Patent europaweit genehmigt Düsseldorfer erfinden Windel ohne Klebstoff

Düsseldorf · Gifte in Babywindeln haben in den vergangenen Monaten bundesweit für Schlagzeilen gesorgt. Zwei Düsseldorfer haben nun ein Verfahren zum Patent angemeldet, das das Herstellen von Windeln ohne Klebstoffe möglich macht.

 Michael Gierlings (l.) und Thorsten Klomfass haben ein Sachverständigenbüro und jetzt ein Patent für eine Art Klebemethode ohne Kleber.

Michael Gierlings (l.) und Thorsten Klomfass haben ein Sachverständigenbüro und jetzt ein Patent für eine Art Klebemethode ohne Kleber.

Foto: Andreas Bretz

Ein Jahr, zwei Jahre, manchmal drei Jahre lang tragen kleine Kinder Wegwerfwindeln, fast 24 Stunden am Tag, bis sie es auch ohne schaffen. Wegen des engen dauernden Hautkontaktes sollte die Stoff-Hosen schadstofffrei sein. Immer wieder aber kommt der Verdacht auf, dass die in Windeln verarbeitete Chemie genau das eben nicht ist. Zuletzt erregte ein Bericht im ZDF-Wirtschaftsmagazin Wiso aufsehen. Dort waren in einer Windel des Herstellers Pampers Dioxine festgestellt worden. Zwar waren sich Hersteller und Reporter einig, dass die Mengen so gering seien, dass keine akute Gefahr fürs Baby ausgehe, aber Gift bleibt Gift, besonders beim Kleinkind.

Und so lange man nicht weiß, ob die Substanzen nun schädlich sind oder nicht, sollte man nach Wegen suchen, diese zu vermeiden, dachten sich die Düsseldorfer Klebstoff-Experten Michael Gierlings und Thorsten Klomfass. Sie arbeiten mit ihrer Firma KGP eigentlich meist als Sachverständige in Klebstofffragen. Beide waren viele Jahre bei Henkel tätig, einem der größten Hersteller von Klebstoffen weltweit. Und die Idee der beiden?

"Wir brauchen ein Verfahren, in dem man den Klebstoff bei der Herstellung einer Windel einfach vermeidet", sagt Gierlings, der gelernter Chemiemeister ist. An einer Stelle zumindest ließ sich Klebstoff an der Babywindel bislang nicht vermeiden. An den Seiten nämlich, die flexibel und elastisch sein müssen, weil nicht alle Babys gleich groß sind, gibt es drei Lagen übereinander. "Oben und unten ist eine Art Vliess, dazwischen eine Folie. Damit es zusammenhält, wurde bislang Kleber verwendet", sagt Klomfass.

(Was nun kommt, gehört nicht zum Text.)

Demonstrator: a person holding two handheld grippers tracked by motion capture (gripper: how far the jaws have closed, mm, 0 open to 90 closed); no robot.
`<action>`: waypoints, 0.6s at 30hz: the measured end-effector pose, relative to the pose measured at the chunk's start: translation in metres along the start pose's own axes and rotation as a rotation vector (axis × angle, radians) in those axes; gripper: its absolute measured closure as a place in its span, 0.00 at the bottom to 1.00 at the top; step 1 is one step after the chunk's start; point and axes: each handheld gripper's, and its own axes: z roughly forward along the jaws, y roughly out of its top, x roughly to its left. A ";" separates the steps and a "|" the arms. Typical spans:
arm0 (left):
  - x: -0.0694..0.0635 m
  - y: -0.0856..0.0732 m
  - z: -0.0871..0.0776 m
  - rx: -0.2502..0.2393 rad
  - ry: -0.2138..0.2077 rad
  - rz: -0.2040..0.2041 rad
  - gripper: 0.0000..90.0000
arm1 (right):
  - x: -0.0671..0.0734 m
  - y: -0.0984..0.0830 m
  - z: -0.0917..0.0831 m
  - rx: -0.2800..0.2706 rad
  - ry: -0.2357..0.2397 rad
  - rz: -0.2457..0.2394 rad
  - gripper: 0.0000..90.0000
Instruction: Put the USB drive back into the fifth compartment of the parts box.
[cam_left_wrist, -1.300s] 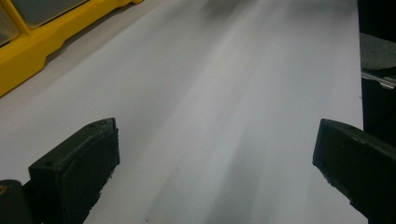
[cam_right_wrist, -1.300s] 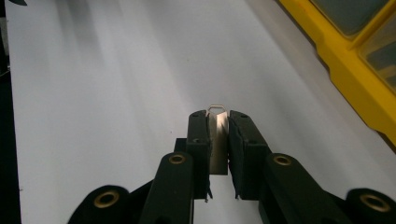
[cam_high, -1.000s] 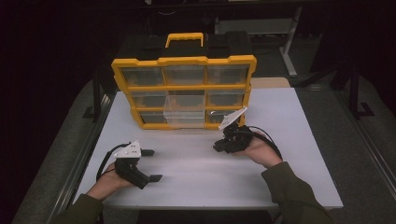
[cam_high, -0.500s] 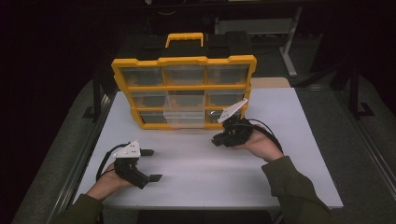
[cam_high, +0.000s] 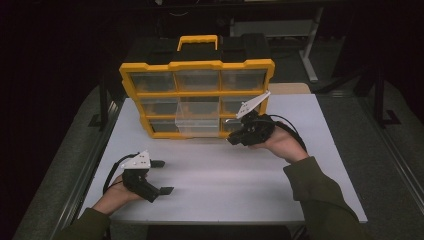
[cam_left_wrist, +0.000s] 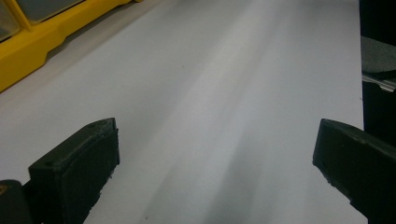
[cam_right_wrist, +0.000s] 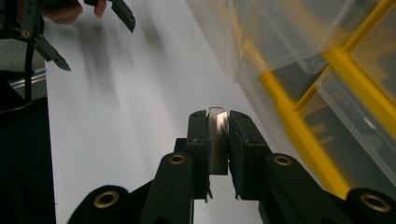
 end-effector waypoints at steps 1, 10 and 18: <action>0.000 0.000 0.000 0.000 0.000 -0.001 0.00 | -0.001 0.001 -0.002 -0.004 -0.001 -0.002 0.86; -0.001 0.000 0.000 -0.003 -0.003 -0.001 0.00 | -0.004 0.018 -0.023 -0.020 -0.028 -0.007 0.86; 0.000 0.000 0.000 0.000 -0.004 -0.002 0.00 | -0.007 0.035 -0.036 -0.046 -0.039 -0.016 0.86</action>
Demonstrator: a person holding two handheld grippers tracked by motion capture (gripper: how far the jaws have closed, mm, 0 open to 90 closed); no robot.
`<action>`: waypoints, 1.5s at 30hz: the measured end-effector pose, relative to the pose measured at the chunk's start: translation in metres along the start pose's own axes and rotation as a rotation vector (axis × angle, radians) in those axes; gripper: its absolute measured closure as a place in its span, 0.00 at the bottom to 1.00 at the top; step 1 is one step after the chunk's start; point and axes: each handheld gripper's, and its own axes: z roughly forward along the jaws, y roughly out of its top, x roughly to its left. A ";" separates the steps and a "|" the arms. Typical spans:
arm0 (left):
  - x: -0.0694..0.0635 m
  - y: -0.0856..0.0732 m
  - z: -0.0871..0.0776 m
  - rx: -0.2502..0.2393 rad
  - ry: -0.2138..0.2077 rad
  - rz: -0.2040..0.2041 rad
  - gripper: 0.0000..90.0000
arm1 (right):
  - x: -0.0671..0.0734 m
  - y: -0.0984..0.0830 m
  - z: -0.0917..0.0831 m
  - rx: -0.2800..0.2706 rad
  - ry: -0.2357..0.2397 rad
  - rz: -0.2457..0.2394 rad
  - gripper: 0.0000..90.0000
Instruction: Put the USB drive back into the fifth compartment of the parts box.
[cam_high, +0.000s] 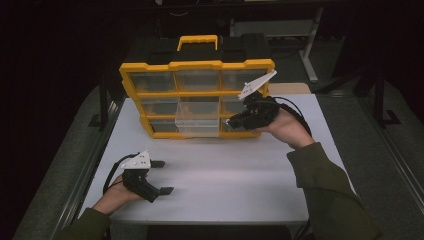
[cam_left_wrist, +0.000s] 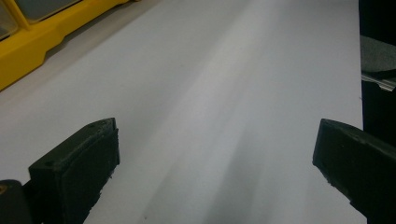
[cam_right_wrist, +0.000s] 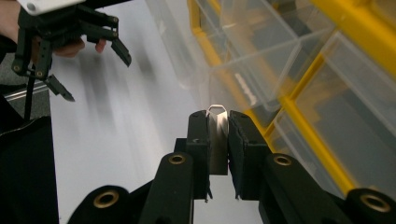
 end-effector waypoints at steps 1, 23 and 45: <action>0.000 0.000 0.000 0.001 0.000 0.000 0.00 | 0.000 0.002 -0.001 -0.004 0.000 -0.002 0.86; -0.001 0.001 0.000 0.008 -0.001 0.005 0.00 | -0.001 0.052 0.008 -0.029 0.009 -0.021 0.86; -0.002 0.001 -0.001 0.008 -0.003 0.010 0.00 | -0.001 0.055 0.026 -0.034 0.005 0.035 0.50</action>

2012 hatten die beiden Düsseldorfer die Idee, ein Verfahren aus anderen Bereichen zu kopieren. "Vereinfacht gesagt, ersparen wir den Kleber, in dem man bei der Produktion mit Wärme einerseits und Kälte andererseits das Material bearbeitet", sagt Klomfass. So verbinden sich wasserfeste Folie und Vliess ohne Kleber. "Man kann sich das vorstellen wie Wachs, der auf eine Tischdecke tropft und weil er noch heiß und flüssig ist, untrennbar ins Gewebe eindringt", erklärt Gierlings. 2013 meldeten die Unternehmer das Verfahren zum Patent an. Danach begannen umfangreiche Experimente in Zusammenarbeit mit der Firma Infratec und der RWTH Aachen. Inzwischen wird an einer Pilotanlage zur Fertigung in Augsburg gearbeitet. Erst vergangene Woche kam die gute Nachricht nach vier Jahren Arbeit: Das Patent wird europaweit gewährt.

Neben dem Gesundheitsschutz fürs Kind hat die kleberlose Idee noch ganz andere Vorteile, zumindest wenn man das Patent auf andere Hygieneprodukte wie Binden oder OP-Tücher überträgt. Denn Klebstoff hat nicht den Ruf, unglaublich umweltfreundlich zu sein. Und für diese Produkte werden jährlich weltweit 20.000 Tonnen Klebstoffe produziert. Diese sind darüber hinaus auch nicht gerade billig, auch wenn man das ob der geringen Mengen pro Produkt denken könnte. "Der Weltmarkt dieser Klebstoffe setzt jährlich mehr als 80 Millionen Euro um", sagt Klomfass.